On the other hand, if you are wanting to start a niche side practice that only accepts cash while maintaining your Medicare enrolled status, what do you need to do?

  1. Don’t accept Medicare patients into your practice.
  2. Accept Medicare patients in your practice ONLY if what you are providing is not a covered service.

Number 1 is the easiest step obviously and what I recommend you do… But, if your target market are older individuals who have Medicare, you need to have some plans in place.

If the service you provide is not covered by Medicare, then you can charge the patient cash. How do you know what is covered and what is not? Check out this link:

https://www.medicare.gov/coverage/concierge-care

So for example, medical cannabis evaluations are not covered by Medicare, therefore, I do not worry about this. Stem cell injections are not covered by Medicare, therefore I do not worry about this.

You need to determine if what you are providing is NEVER covered or CAN BE covered by Medicare. CMS states that if you are charging a Medicare patient cash for a service that Medicare usually covers, then you need to provide the patient an “Advance Beneficiary Notice of Noncoverage” (ABN). This basically is a statement that lists why the service is not covered by Medicare. You MUST provide this to your Medicare patients if what you are providing COULD be covered by Medicare.

For example, I have a 66-year-old man who has a testosterone level of 425 but I feel like he could still benefit from treatment. Medicare will not cover this because the total testosterone level is not <300. Therefore, if I provide him an ABN, then I could technically charge him cash (sounds like a pain in the ass right? I don’t even bother… It is not worth the headache).

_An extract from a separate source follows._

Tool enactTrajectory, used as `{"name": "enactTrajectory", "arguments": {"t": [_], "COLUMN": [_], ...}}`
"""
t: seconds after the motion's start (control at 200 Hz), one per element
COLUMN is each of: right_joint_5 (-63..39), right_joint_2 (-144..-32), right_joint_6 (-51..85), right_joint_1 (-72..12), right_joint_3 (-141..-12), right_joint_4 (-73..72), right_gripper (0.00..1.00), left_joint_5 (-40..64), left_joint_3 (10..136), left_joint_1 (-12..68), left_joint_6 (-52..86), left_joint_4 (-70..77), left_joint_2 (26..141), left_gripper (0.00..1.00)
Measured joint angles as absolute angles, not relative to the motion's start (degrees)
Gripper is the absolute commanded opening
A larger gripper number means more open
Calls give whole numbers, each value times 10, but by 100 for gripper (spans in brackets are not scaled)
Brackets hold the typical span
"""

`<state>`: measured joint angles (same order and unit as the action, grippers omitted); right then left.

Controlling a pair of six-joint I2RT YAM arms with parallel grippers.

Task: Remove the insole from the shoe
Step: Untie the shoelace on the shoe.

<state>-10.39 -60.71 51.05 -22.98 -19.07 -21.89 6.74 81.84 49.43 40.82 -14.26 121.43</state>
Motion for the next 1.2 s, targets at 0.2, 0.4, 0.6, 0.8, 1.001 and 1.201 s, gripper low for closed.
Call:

If the services you are providing are NEVER covered by Medicare, then you can skip this. CMS states that an ABN is not required for items or services that Medicare NEVER covers. Guess what? Medical cannabis, stem cells, aesthetics, IV infusion therapy, etc. are NEVER covered by Medicare. Yeehaw! Now I don’t have to provide an ABN!

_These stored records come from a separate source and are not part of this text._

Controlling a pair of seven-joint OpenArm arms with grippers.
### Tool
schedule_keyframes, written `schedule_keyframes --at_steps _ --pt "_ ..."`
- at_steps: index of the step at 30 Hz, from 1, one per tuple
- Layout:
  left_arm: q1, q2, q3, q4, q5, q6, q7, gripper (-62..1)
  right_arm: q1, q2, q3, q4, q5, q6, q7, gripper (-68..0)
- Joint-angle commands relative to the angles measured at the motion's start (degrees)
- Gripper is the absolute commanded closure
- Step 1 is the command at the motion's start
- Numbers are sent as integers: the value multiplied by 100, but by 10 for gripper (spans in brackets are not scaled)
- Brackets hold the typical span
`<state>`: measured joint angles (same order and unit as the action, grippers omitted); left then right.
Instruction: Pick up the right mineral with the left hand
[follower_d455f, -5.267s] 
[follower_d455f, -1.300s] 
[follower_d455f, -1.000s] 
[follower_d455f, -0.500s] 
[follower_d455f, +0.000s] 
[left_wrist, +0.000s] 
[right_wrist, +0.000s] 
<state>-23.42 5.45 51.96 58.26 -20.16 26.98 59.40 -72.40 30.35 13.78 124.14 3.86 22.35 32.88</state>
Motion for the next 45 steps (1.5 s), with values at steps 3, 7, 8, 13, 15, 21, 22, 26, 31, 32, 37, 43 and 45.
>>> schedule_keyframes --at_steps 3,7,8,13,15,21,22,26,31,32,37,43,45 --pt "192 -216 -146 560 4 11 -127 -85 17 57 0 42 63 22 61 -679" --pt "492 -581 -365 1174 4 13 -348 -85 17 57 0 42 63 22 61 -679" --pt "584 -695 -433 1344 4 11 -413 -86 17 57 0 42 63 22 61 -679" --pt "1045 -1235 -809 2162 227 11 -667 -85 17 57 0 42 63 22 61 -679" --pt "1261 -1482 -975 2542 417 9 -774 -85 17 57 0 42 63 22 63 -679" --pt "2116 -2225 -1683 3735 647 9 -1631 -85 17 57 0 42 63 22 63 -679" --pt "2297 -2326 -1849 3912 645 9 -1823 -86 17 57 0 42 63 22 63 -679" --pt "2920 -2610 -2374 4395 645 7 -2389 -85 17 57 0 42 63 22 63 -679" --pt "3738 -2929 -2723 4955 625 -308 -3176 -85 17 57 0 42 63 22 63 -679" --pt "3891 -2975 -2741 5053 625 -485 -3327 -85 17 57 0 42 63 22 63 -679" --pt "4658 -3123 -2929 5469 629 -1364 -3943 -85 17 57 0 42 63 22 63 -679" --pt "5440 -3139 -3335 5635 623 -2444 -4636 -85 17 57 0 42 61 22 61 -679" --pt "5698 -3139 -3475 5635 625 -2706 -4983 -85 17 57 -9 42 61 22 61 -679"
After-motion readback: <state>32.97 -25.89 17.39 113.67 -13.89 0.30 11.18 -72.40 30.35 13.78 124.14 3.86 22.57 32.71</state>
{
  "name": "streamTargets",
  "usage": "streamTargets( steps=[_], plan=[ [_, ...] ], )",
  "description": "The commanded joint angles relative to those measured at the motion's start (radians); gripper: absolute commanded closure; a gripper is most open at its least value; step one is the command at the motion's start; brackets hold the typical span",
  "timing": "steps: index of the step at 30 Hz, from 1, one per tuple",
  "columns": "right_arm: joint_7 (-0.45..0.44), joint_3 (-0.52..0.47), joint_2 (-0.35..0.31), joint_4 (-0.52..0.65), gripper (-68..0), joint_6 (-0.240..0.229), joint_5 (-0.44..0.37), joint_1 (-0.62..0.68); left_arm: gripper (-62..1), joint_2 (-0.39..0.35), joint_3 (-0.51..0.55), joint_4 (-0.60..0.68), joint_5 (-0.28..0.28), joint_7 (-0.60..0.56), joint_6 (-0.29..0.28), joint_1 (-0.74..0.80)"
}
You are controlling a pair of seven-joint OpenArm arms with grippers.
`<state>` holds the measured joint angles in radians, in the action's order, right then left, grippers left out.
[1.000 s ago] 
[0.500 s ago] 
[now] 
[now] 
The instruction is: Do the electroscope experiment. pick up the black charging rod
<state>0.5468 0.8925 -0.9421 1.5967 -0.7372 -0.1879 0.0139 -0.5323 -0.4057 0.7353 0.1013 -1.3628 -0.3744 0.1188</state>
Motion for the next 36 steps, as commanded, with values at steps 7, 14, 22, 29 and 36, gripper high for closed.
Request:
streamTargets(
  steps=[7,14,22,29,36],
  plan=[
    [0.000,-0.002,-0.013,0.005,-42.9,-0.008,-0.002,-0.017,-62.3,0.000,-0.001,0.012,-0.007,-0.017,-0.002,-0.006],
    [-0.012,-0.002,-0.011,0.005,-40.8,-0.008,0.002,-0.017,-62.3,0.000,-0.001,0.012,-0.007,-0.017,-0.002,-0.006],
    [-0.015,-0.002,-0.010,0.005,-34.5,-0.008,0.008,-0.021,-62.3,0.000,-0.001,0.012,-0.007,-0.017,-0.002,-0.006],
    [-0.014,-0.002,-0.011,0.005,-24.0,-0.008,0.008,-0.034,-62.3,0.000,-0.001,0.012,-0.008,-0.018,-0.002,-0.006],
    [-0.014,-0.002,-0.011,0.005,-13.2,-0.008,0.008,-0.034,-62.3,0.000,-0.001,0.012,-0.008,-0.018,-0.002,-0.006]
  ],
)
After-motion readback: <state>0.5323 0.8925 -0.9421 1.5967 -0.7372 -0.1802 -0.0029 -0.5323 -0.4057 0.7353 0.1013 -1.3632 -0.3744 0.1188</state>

This is what happens when the government has its fingers in everything, it just creates more regulations and speed bumps to those who just want to practice freely. Regardless, these are the rules, and you need to understand them.

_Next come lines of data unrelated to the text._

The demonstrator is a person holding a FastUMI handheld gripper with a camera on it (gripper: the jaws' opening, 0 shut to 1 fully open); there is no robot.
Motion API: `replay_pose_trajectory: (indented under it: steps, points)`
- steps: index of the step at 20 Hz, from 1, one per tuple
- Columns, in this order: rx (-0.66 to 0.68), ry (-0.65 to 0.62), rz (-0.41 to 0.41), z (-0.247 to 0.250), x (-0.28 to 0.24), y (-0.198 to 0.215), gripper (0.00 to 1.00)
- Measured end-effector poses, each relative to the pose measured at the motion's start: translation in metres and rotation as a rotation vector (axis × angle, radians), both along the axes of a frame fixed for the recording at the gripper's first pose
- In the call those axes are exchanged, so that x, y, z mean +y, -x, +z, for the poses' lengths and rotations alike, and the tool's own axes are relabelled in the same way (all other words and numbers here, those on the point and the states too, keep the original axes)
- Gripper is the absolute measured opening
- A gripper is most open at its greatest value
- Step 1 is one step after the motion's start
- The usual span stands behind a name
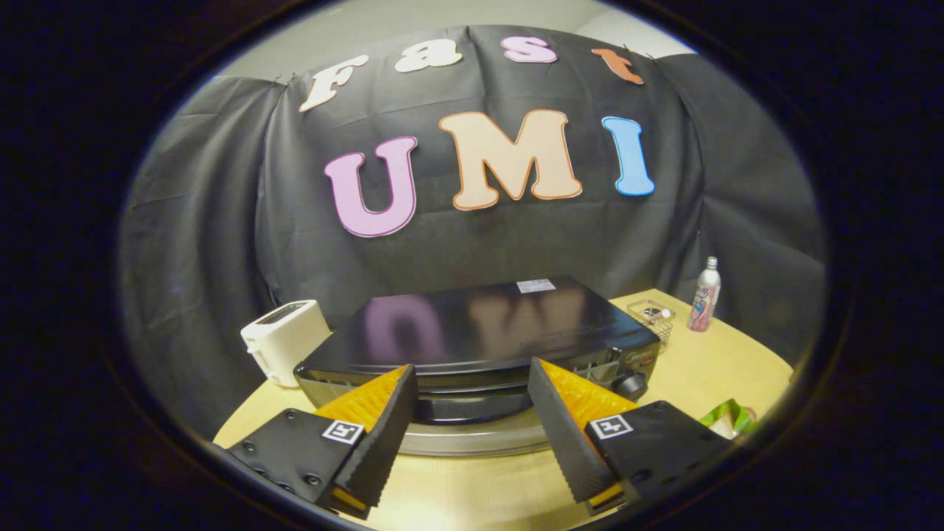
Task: Open the toaster oven, put the food inside, and close the toaster oven door.
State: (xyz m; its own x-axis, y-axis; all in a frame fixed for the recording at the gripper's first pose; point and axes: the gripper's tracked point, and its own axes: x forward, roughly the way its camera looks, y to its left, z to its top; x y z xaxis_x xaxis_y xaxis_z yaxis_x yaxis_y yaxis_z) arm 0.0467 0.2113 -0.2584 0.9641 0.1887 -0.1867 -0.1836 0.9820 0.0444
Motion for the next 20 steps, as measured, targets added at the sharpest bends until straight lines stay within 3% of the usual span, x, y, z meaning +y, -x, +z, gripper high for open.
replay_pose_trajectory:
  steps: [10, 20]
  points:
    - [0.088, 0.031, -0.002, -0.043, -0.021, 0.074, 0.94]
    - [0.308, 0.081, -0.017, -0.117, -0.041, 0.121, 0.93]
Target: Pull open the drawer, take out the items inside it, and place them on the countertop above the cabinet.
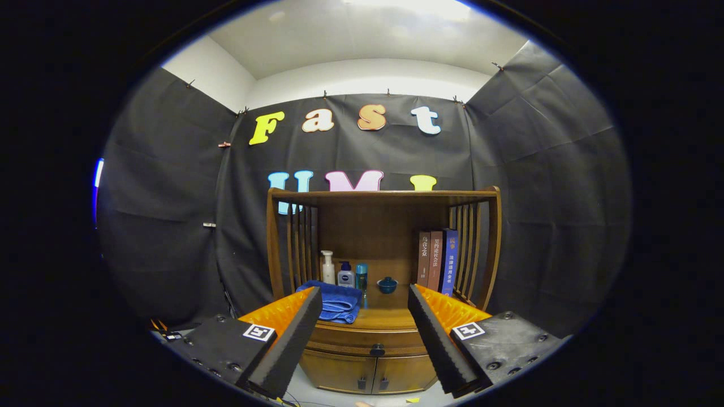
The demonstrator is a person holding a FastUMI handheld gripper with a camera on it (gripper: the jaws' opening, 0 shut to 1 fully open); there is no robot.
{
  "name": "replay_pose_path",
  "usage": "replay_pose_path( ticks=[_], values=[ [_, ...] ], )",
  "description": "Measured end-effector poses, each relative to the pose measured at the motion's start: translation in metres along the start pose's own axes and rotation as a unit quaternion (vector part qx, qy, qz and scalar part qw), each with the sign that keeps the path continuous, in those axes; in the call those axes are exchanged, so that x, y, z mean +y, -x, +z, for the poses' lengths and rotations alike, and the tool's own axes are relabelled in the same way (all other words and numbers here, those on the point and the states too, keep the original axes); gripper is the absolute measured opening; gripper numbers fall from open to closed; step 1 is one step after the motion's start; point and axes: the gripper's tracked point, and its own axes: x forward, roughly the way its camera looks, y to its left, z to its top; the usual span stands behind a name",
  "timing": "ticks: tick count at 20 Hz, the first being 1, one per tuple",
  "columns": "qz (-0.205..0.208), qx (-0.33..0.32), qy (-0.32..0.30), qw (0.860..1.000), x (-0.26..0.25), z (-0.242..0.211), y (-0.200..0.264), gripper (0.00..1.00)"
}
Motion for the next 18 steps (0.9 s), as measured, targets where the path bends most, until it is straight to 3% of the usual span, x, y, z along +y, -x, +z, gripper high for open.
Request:
replay_pose_path(
  ticks=[8, 18],
  values=[
    [0.005, 0.011, -0.003, 1.000, -0.003, -0.009, -0.006, 0.98],
    [-0.003, 0.028, -0.015, 1.000, -0.010, -0.059, -0.030, 0.99]
  ],
)
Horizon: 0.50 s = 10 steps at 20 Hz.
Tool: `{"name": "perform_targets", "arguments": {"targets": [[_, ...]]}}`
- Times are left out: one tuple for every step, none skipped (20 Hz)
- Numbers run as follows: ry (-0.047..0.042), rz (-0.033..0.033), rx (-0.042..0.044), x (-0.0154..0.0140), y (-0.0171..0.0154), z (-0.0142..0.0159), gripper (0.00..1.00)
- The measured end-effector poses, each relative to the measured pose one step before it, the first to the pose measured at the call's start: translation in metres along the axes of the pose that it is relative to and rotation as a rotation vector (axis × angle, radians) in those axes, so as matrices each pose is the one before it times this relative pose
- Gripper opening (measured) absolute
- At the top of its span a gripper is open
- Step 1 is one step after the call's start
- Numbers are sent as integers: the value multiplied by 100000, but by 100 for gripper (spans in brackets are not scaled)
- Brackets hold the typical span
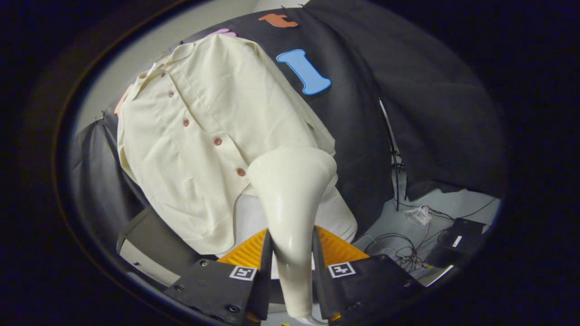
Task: Iron the clothes twice with a garment steamer, once on the left side and once on the right side.
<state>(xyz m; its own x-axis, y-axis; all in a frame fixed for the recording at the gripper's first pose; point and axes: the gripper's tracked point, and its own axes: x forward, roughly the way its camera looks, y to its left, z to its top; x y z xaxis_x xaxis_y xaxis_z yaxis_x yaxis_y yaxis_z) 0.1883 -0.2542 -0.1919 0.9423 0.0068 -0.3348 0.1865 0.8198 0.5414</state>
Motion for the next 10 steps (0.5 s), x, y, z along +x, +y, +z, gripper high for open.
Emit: {"name": "perform_targets", "arguments": {"targets": [[-1773,1005,-53,-1020,565,268,43],[-1440,883,421,-834,521,181,43],[-1204,998,555,-923,638,76,43],[-979,1339,987,-952,720,-12,43],[-1224,1147,437,-907,758,59,43],[-730,1165,-276,-964,671,-112,43],[-660,1412,-234,-905,859,-55,43],[-261,1370,-560,-802,841,-102,43],[-732,950,-507,-750,895,75,43],[-823,1028,-652,-825,978,289,43]]}}
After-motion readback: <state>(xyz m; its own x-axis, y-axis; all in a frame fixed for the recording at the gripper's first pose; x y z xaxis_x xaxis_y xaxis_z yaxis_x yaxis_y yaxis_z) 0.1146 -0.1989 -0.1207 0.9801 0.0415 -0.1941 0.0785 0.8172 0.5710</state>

So remember, if you want to open a cash practice you only have a few options when dealing with Medicare patients:

  1. Don’t see Medicare patients and don’t worry about it (highly recommended).
  2. Opt out of Medicare (if you want to maintain employment, this is a no-go).
  3. See Medicare patients but ensure the service is not covered (if it COULD be covered, you need to provide an ABN. If it is NEVER covered, then you don’t need to worry about it).

What about Medicaid and private insurance? As long as the LLC you are functioning under for your cash practice is not credentialed with these entities, you do not need to worry about it. Check out this article for more information about Medicaid as it is a “greyish” area, but from my understanding, you shouldn’t worry about it like you need to with Medicare.

As always, seek legal counsel when creating a practice where there are grey or questionable areas.

3 thoughts on “Medicare and Cash Practices

  1. I was reading on Medicare that with the ABN the patient could ask to have the bill submitted (or I’m assuming they could submit the bill). Like in the testosterone case, or in an overweight person not over a BMI of 30? Is this something you do?

    1. Hi Amy,

      I just don’t treat people with Medicare, it is too much of a headache. But yes, they can submit the bill themselves, but if the service is not covered by Medicare, then just signing the ABN is sufficient.